→ **RECORDED INFORMATION**:
____

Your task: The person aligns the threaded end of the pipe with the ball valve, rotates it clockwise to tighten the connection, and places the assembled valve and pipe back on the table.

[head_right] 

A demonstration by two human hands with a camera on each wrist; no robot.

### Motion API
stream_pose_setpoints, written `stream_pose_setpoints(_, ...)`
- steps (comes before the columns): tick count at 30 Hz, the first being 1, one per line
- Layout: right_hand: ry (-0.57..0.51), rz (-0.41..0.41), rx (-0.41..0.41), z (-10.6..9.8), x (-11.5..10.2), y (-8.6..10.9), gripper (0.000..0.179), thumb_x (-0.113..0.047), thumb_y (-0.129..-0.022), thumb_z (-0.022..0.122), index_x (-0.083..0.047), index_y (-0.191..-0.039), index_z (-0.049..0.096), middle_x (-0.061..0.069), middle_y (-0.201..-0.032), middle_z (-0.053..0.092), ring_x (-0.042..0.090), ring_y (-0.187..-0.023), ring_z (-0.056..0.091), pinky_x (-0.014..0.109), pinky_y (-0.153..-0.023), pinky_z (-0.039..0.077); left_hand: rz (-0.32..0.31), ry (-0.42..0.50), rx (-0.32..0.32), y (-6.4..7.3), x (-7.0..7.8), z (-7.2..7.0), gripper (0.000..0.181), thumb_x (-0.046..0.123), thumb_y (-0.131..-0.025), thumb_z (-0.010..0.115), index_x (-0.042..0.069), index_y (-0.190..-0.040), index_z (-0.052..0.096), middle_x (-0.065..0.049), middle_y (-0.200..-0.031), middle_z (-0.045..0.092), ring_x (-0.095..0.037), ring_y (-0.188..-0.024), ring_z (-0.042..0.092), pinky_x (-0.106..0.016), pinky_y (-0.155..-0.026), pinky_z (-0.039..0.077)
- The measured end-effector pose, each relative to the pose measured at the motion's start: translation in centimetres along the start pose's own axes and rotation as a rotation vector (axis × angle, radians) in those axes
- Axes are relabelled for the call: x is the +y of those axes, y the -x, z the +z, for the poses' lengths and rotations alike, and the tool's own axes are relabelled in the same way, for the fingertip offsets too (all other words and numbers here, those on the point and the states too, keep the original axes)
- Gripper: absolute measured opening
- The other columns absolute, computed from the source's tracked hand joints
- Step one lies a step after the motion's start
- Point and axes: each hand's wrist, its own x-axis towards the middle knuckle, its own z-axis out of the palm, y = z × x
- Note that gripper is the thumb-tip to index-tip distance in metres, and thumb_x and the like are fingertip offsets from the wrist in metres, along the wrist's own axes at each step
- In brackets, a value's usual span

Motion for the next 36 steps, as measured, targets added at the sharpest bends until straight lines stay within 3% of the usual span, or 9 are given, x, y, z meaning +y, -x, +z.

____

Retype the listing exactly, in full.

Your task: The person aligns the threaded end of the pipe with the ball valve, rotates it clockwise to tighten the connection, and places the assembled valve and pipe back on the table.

[head_right] 

A demonstration by two human hands with a camera on each wrist; no robot.

### Motion API
stream_pose_setpoints, written `stream_pose_setpoints(_, ...)`
- steps (comes before the columns): tick count at 30 Hz, the first being 1, one per line
- Layout: right_hand: ry (-0.57..0.51), rz (-0.41..0.41), rx (-0.41..0.41), z (-10.6..9.8), x (-11.5..10.2), y (-8.6..10.9), gripper (0.000..0.179), thumb_x (-0.113..0.047), thumb_y (-0.129..-0.022), thumb_z (-0.022..0.122), index_x (-0.083..0.047), index_y (-0.191..-0.039), index_z (-0.049..0.096), middle_x (-0.061..0.069), middle_y (-0.201..-0.032), middle_z (-0.053..0.092), ring_x (-0.042..0.090), ring_y (-0.187..-0.023), ring_z (-0.056..0.091), pinky_x (-0.014..0.109), pinky_y (-0.153..-0.023), pinky_z (-0.039..0.077); left_hand: rz (-0.32..0.31), ry (-0.42..0.50), rx (-0.32..0.32), y (-6.4..7.3), x (-7.0..7.8), z (-7.2..7.0), gripper (0.000..0.181), thumb_x (-0.046..0.123), thumb_y (-0.131..-0.025), thumb_z (-0.010..0.115), index_x (-0.042..0.069), index_y (-0.190..-0.040), index_z (-0.052..0.096), middle_x (-0.065..0.049), middle_y (-0.200..-0.031), middle_z (-0.045..0.092), ring_x (-0.095..0.037), ring_y (-0.188..-0.024), ring_z (-0.042..0.092), pinky_x (-0.106..0.016), pinky_y (-0.155..-0.026), pinky_z (-0.039..0.077)
- The measured end-effector pose, each relative to the pose measured at the motion's start: translation in centimetres along the start pose's own axes and rotation as a rotation vector (axis × angle, radians) in those axes
- Axes are relabelled for the call: x is the +y of those axes, y the -x, z the +z, for the poses' lengths and rotations alike, and the tool's own axes are relabelled in the same way, for the fingertip offsets too (all other words and numbers here, those on the point and the states too, keep the original axes)
- Gripper: absolute measured opening
- The other columns absolute, computed from the source's tracked hand joints
- Step one lies a step after the motion's start
- Point and axes: each hand's wrist, its own x-axis towards the middle knuckle, its own z-axis out of the palm, y = z × x
- Note that gripper is the thumb-tip to index-tip distance in metres, and thumb_x and the like are fingertip offsets from the wrist in metres, along the wrist's own axes at each step
- In brackets, a value's usual span

Motion for the next 36 steps, as measured, targets added at the sharpest bends until straight lines stay within 3% of the usual span, or 9 are given, x, y, z meaning +y, -x, +z.

Nothing further belongs to this answer.